*What this task involves*
Please find all lines in the data that hold the string "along" and copy them.

*Dataset extract*
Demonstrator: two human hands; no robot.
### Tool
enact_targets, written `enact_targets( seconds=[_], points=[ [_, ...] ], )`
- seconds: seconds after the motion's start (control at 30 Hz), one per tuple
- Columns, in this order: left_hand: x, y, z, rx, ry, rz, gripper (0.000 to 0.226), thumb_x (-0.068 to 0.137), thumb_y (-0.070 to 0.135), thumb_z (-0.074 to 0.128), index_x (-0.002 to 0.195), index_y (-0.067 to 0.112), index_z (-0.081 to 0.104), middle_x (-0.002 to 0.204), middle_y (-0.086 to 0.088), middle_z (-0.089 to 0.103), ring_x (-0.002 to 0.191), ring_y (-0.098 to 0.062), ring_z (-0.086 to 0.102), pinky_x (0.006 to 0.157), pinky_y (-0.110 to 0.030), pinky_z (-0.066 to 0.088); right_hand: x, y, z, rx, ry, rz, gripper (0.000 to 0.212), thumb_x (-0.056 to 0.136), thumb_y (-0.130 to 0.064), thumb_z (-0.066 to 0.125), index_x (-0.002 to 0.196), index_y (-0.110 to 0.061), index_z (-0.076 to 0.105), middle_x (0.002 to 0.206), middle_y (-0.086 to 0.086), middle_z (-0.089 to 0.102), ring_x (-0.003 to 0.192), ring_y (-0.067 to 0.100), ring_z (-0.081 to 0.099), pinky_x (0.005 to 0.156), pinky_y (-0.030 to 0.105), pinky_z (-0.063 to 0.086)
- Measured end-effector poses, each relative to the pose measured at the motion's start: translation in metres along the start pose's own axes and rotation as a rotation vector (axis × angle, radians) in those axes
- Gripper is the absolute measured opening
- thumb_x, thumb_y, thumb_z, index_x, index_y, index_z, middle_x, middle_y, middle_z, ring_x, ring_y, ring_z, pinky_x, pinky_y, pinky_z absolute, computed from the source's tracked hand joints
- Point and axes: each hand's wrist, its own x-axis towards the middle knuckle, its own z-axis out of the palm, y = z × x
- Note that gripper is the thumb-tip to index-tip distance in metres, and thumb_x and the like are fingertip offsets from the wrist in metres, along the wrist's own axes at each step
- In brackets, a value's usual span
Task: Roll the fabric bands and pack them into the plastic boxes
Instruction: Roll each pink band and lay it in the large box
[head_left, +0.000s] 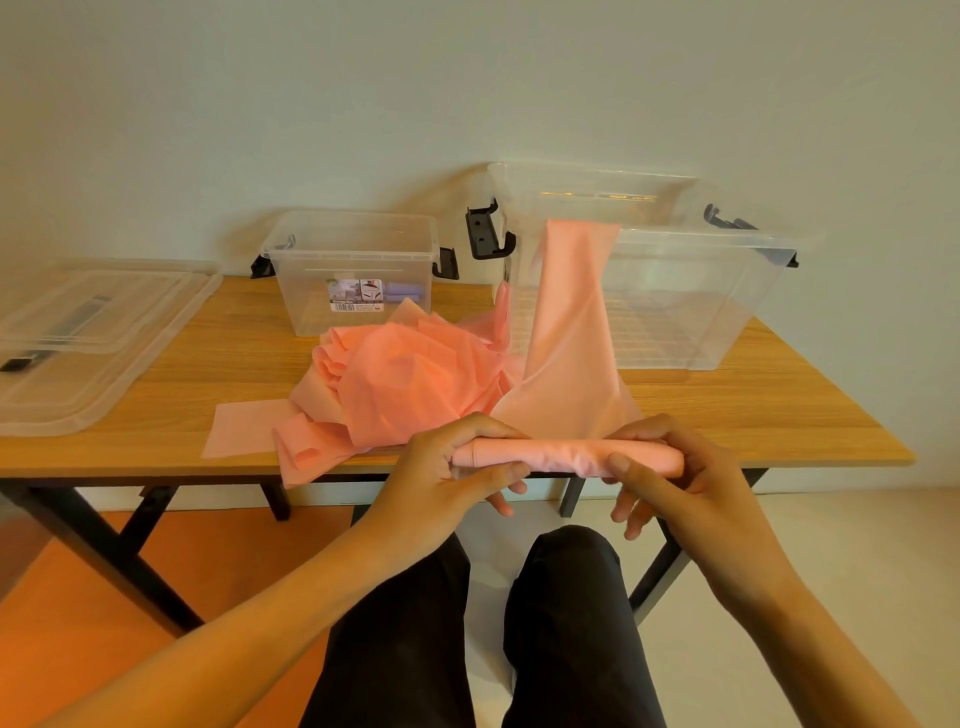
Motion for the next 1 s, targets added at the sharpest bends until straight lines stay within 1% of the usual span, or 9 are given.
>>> enact_targets(
  seconds=[0.13,0.23,0.37,0.43,0.53,0.73,0.83,0.9,1.0],
  points=[
    [-0.0022,-0.0007,0.0015,0.009,0.009,-0.008,0.02,0.091,0.006,0.068,0.109,0.015,0.071,0.1,0.0,0.075,0.088,-0.023,0.074,0.066,-0.035,0.062,-0.0008,0.0004,-0.0006,0.02,-0.007,0.003,0.032,0.079,-0.025,0.073,0.106,-0.009,0.069,0.088,0.008,0.073,0.07,0.032,0.071,0.057,0.031,0.06],
    [-0.0029,0.0008,0.0017,0.02,0.01,-0.024,0.022,0.089,0.005,0.07,0.109,0.015,0.07,0.096,0.001,0.075,0.082,-0.02,0.074,0.065,-0.03,0.061,-0.0004,-0.0007,-0.0021,0.015,-0.005,0.005,0.03,0.08,-0.026,0.072,0.103,-0.006,0.07,0.08,0.011,0.073,0.064,0.029,0.07,0.058,0.03,0.059],
    [-0.0025,0.0047,0.0011,0.001,0.02,-0.015,0.028,0.085,0.006,0.074,0.111,0.018,0.07,0.094,0.001,0.075,0.075,-0.02,0.074,0.062,-0.031,0.061,-0.0004,-0.0023,-0.0032,0.029,-0.004,0.004,0.028,0.082,-0.027,0.069,0.098,-0.004,0.07,0.071,0.015,0.07,0.057,0.027,0.067,0.057,0.029,0.057],
    [-0.0018,0.0062,0.0012,0.013,0.015,-0.011,0.024,0.087,0.009,0.072,0.108,0.019,0.071,0.09,0.005,0.076,0.071,-0.017,0.073,0.062,-0.031,0.061,-0.0006,-0.003,-0.0033,0.047,-0.006,0.0,0.029,0.081,-0.026,0.07,0.103,-0.006,0.07,0.072,0.017,0.07,0.057,0.029,0.067,0.057,0.03,0.058],
    [-0.0005,0.0069,0.0009,0.024,0.031,-0.019,0.019,0.09,0.012,0.07,0.108,0.019,0.071,0.087,0.002,0.077,0.069,-0.018,0.073,0.062,-0.033,0.061,-0.0008,-0.0028,-0.0038,0.052,-0.021,-0.008,0.034,0.08,-0.022,0.074,0.111,-0.009,0.067,0.077,0.017,0.072,0.06,0.033,0.069,0.059,0.032,0.059],
    [0.0,0.0051,0.0015,0.028,0.028,-0.018,0.033,0.079,0.0,0.08,0.106,0.019,0.073,0.098,0.004,0.074,0.082,-0.021,0.072,0.06,-0.031,0.061,-0.002,-0.0019,-0.0036,0.025,0.003,0.001,0.029,0.082,-0.026,0.071,0.103,-0.006,0.069,0.072,0.017,0.071,0.057,0.031,0.067,0.057,0.032,0.059],
    [0.0012,0.0055,0.0024,0.006,0.037,-0.021,0.026,0.081,0.01,0.078,0.105,0.017,0.073,0.09,-0.001,0.076,0.074,-0.019,0.073,0.059,-0.03,0.059,-0.0013,-0.0025,-0.0041,0.032,-0.005,0.006,0.029,0.085,-0.028,0.068,0.103,-0.005,0.068,0.071,0.018,0.07,0.055,0.033,0.066,0.056,0.033,0.058],
    [0.0015,0.0055,0.0024,0.005,0.042,-0.032,0.022,0.082,0.017,0.075,0.103,0.017,0.073,0.086,0.0,0.076,0.071,-0.019,0.073,0.059,-0.031,0.06,-0.0013,-0.0029,-0.0042,0.046,-0.017,0.009,0.031,0.083,-0.028,0.069,0.107,-0.008,0.068,0.075,0.019,0.072,0.059,0.034,0.068,0.057,0.033,0.059],
    [0.001,0.0056,0.0023,0.006,0.027,-0.031,0.017,0.085,0.018,0.072,0.103,0.017,0.073,0.087,-0.002,0.077,0.069,-0.021,0.072,0.06,-0.035,0.06,-0.002,-0.0037,-0.0036,0.045,-0.018,0.006,0.033,0.079,-0.024,0.073,0.108,-0.009,0.067,0.082,0.017,0.073,0.064,0.033,0.07,0.057,0.033,0.06]
  ],
)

*Result of the exercise*
- Measured end-effector poses, each relative to the pose measured at the motion's start: translation in metres along the start pose's own axes and rotation as a rotation vector (axis × angle, radians) in those axes
- Note that gripper is the thumb-tip to index-tip distance in metres, and thumb_x and the like are fingertip offsets from the wrist in metres, along the wrist's own axes at each step

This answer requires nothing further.